No Solace Found in Sovereign Immunity

On December 23, 2014, the United States Court of Appeals for the Second Circuit in New York City dumped an ice bucket over Argentina's renewed sovereign immunity claims against efforts to explore its assets in response to various post-judgment discovery actions. In NML Capital, Ltd. v. Republic of Argentina, the court upheld the lower court but closed with this advice on the management of the process:

Although we affirm the district court's order in all respects, we stress that Argentina--like all foreign sovereigns--is entitled to a degree of grace and comity. Cf. Republic of Austria v. Altmann, 541 U.S. 677, 689 (2004). These considerations are of particular weight when it comes to a foreign sovereign’s diplomatic and military affairs. Accordingly, we urge the district court to closely consider Argentina’s sovereign interests in managing discovery, and to prioritize discovery of those documents that are unlikely to prove invasive of sovereign dignity.
Despite the adverse outcome for Argentina, the reasoning of the appellate court provides a useful introduction into the various immunity issues arising in the post-judgment discovery process. Argentina had raised objections based on the Foreign Sovereign Immunities Act as well the two Vienna conventions on diplomatic and consular immunity of 1961 and 1963 and on international law. The court addressed these claims from several perspectives, including information held by third parties affiliated with, or independent of, Argentina, military assets and inviolable documents. -- Clemens Kochinke, partner, Berliner Corcoran & Rowe LLP, Washington, DC.

IOIA Immunity Parallel to FSIA

Just as sovereign states enjoy immunity through the Foreign Sovereign Immunities Act, so do certain international organizations of which the United States is a member. Under the International Organizations Immunity Act, codified in 22 U.S.C. §288, immunity and privileges are provided to public international organizations in which the U.S. participates under a treaty or an Act of Congress. In addition to other exceptions to the FSIA, if a sovereign state expressly waives its immunity in contracts or other in another manner, a district court can establish jurisdiction. An international organization's waiver of immunity would also warrant jurisdiction in a U.S. court.

Relying upon this exception, the plaintiff in Nyambal v. International Monetary Fund filed suit against the IMF for assault and false imprisonment after an incident at the IMF's Bank-Fund Staff Credit Union. The plaintiff had been recently terminated after alleging corruption within the IMF.

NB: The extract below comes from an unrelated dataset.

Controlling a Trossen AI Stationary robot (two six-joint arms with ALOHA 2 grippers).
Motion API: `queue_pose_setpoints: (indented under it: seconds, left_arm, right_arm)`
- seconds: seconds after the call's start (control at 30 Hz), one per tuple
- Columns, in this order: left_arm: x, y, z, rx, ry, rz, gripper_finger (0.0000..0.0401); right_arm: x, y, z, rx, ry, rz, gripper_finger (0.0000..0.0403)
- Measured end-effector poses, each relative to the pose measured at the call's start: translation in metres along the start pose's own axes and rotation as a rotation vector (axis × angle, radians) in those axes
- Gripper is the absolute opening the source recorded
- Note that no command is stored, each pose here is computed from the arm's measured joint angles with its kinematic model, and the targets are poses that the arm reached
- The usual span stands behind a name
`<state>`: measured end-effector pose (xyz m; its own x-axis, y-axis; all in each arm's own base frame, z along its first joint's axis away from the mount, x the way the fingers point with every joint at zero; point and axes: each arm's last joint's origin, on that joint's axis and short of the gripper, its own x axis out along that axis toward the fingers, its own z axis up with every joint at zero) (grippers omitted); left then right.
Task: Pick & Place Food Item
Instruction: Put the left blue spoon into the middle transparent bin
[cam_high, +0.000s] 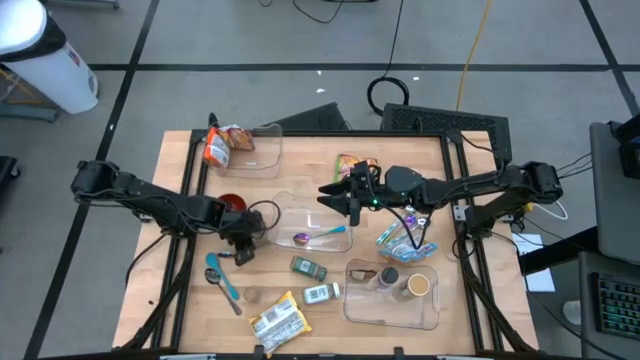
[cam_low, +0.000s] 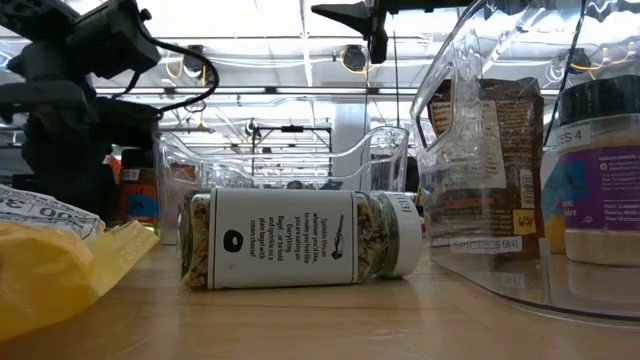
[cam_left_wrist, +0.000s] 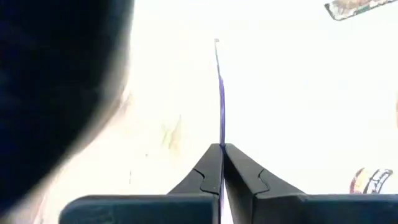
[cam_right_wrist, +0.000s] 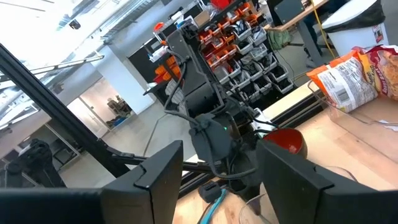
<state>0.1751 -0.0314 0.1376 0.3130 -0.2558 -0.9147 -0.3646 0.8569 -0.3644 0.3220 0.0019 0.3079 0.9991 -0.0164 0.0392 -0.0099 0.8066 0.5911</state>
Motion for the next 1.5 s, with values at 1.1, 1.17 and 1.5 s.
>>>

In its decision of November 25, 2014, the U.S. Court of Appeals for the District of Columbia Circuit reversed the district court's granting of jurisdictional discovery. The granting of discovery against an immune defendant allowed the Court collateral review of the case. Despite the plaintiff’s request for the Court to revisit and narrow the scope of the IOIA immunity in Atkinson v. Inter-American Development Bank, the Court refused, citing Atkinson's explicit ruling that international organizations share the same immunity as foreign sovereigns, unless it is waived.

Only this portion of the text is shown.